The biggest problem is that it’s tied exclusively to your personummer (a sort of public Swedish Social Security Number) and bank account. That means you get one BankID, and you have to have a bank account to get it. This is not great – for unbanked people, for privacy, or for flexibility even. It’s a system that cannot accommodate an alias; what if I want two realms of my online life to remain separate? It’s a system that cannot accommodate privacy; what if I don’t want my real name associated with my internet use? It’s a system that can’t imagine the problems with centralizing your life under an institution; what if I don’t want my bank to know what I’m doing online?

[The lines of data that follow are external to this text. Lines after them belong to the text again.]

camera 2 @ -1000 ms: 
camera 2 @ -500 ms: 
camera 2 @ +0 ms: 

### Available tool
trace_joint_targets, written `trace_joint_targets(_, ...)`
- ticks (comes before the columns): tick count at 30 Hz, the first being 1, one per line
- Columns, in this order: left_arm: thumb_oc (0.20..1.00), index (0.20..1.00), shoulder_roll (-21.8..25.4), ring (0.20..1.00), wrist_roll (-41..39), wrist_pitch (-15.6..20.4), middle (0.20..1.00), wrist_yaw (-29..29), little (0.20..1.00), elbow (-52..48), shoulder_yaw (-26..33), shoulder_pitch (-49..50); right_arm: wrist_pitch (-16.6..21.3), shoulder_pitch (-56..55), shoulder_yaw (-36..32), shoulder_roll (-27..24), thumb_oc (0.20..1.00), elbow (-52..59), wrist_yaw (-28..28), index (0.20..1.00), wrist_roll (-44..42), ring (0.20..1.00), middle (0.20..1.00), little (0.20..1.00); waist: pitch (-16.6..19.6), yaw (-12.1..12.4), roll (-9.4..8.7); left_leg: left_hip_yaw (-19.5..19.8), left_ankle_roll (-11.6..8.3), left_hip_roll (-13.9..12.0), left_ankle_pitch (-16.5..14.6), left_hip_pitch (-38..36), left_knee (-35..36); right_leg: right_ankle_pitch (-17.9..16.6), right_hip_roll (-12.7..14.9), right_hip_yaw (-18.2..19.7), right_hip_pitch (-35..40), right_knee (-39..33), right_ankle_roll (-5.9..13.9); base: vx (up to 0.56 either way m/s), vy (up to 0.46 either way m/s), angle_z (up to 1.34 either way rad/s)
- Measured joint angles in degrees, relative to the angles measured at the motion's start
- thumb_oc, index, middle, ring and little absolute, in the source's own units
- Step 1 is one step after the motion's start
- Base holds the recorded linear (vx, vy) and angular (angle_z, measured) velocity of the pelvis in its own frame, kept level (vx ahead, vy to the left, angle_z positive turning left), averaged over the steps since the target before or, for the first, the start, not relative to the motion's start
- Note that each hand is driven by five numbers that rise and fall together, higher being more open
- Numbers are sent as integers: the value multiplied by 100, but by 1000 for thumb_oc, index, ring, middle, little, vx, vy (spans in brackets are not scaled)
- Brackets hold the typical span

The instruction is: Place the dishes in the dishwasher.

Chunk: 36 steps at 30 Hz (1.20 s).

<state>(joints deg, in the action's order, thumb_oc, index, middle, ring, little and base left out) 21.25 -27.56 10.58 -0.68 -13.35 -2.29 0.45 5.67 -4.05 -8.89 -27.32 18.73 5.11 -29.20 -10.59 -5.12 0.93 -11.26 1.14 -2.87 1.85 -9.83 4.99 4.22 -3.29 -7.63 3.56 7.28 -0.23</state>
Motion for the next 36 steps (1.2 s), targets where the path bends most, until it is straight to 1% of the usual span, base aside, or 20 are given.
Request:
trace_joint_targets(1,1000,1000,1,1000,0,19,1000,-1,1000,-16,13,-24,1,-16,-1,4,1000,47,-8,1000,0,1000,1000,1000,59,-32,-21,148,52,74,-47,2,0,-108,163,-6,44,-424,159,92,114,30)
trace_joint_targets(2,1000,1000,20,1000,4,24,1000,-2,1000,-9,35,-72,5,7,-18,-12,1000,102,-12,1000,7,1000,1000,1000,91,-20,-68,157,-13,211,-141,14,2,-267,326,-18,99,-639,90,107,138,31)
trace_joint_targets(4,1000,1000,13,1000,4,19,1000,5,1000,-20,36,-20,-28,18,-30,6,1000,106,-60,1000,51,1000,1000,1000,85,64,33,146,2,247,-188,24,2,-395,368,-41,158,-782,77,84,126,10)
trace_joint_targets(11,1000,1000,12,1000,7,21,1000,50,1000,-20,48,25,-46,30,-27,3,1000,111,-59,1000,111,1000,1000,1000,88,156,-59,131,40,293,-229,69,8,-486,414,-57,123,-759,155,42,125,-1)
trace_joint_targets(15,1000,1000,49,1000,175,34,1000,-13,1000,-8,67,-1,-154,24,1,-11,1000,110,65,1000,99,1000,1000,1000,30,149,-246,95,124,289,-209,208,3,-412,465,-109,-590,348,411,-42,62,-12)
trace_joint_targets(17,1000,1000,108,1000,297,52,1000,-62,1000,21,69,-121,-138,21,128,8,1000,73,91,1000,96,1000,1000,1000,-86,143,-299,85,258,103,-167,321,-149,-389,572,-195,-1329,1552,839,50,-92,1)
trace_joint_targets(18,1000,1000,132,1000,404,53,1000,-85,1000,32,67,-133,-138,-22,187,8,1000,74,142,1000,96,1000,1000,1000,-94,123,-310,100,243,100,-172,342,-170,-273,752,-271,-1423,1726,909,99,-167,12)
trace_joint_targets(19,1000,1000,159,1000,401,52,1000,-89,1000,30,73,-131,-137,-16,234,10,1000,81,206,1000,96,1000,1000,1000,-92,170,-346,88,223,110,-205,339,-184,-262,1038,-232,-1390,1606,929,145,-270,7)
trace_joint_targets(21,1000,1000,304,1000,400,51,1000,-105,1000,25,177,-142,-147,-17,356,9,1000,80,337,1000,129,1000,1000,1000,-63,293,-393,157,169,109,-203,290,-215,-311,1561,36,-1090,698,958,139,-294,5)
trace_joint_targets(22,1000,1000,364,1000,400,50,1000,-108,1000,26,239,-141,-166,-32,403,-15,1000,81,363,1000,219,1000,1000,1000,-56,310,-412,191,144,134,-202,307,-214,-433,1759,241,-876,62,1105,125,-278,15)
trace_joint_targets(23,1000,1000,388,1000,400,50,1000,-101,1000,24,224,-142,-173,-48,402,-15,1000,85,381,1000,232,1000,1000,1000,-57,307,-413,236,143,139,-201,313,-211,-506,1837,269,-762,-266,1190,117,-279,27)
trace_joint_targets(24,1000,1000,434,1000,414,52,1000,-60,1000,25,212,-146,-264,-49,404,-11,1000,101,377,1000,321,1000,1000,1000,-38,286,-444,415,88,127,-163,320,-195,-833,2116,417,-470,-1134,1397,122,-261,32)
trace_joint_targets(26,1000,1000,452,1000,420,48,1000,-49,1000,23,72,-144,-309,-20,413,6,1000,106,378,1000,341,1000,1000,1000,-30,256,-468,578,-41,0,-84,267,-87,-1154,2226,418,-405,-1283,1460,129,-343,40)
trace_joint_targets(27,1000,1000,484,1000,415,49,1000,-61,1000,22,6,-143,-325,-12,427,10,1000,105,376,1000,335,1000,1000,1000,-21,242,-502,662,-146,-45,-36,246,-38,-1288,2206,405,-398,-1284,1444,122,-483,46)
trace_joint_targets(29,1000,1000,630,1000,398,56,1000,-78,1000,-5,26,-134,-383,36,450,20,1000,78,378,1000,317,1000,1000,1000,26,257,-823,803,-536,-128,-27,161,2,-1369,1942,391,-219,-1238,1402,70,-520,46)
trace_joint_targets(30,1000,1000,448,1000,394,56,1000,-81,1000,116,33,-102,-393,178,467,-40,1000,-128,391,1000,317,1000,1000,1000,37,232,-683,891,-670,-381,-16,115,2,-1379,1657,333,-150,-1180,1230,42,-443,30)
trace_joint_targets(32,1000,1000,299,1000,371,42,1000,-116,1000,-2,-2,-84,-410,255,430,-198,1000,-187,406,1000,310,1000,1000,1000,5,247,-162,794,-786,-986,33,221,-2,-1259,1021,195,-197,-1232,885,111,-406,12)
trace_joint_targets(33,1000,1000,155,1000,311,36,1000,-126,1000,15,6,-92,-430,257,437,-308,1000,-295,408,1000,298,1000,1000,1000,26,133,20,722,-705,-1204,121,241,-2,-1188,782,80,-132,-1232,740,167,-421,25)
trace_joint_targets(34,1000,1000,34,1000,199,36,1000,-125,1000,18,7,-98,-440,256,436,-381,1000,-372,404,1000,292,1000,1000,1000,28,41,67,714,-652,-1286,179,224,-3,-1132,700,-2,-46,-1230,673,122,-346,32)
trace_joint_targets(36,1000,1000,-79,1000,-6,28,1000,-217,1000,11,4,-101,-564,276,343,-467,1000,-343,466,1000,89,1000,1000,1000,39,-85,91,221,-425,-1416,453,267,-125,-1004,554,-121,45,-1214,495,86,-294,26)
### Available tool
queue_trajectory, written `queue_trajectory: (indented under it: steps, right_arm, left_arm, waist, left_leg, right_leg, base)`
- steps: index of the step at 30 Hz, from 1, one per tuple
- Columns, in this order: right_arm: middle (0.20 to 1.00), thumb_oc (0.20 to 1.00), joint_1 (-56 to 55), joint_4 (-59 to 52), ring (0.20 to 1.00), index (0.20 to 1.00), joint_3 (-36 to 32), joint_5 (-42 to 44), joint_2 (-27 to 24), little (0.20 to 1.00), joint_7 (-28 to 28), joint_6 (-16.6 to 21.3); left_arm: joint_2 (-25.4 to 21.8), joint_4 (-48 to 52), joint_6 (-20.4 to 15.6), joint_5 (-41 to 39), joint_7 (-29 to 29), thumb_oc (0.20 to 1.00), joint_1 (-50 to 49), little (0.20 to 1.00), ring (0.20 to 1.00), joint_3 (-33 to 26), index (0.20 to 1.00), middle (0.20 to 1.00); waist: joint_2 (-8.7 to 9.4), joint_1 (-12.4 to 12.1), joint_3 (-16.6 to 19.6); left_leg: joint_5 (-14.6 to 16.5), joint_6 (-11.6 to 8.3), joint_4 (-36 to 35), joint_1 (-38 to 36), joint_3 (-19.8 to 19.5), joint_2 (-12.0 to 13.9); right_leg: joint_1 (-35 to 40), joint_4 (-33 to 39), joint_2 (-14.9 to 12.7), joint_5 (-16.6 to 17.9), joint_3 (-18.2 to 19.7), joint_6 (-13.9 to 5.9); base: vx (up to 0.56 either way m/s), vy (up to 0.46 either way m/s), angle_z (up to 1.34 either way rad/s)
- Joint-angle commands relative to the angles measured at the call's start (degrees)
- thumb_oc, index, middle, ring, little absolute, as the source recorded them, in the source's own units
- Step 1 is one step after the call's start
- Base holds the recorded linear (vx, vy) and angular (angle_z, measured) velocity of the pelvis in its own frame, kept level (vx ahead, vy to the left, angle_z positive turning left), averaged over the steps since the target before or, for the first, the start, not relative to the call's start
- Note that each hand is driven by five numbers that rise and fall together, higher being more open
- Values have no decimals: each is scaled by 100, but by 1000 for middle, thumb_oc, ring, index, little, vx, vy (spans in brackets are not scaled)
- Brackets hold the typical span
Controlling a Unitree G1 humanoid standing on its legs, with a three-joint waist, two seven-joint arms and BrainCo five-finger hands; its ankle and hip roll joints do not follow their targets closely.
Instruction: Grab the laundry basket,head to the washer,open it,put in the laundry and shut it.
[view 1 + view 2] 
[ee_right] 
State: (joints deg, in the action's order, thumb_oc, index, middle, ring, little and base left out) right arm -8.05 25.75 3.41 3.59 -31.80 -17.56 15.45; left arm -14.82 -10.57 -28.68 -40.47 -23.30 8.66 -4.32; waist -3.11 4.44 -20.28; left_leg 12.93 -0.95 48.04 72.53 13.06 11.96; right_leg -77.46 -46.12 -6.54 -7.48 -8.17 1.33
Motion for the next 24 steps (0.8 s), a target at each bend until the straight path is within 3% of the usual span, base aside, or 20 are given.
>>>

Could we have a similar experience with dedicated authentication providers, without the hegemonic power structure being in charge? Perhaps your library could operate one, and you can log in to all these apps with your library card credentials. Or a community group could do the same, or even just an independent person could run their own from their basement. These community-run authentication providers can issue credentials however works for them, and as a human being I can have as many of these identities as I need, from providers that I trust.

I don’t need a lot of these to know exactly who I am – it could be fine for me to be “a member of the library” or “part of this community group”. It also doesn’t necessarily need to be totally private – I’m happy being “a parent with a child in public school”, or “an adjunct at the community college”. In our current world, we can imagine that one would want their login to lesson planning tools be different than their login to OnlyFans.

Who I am online is an expanded field: from public to private; from institutional to independent.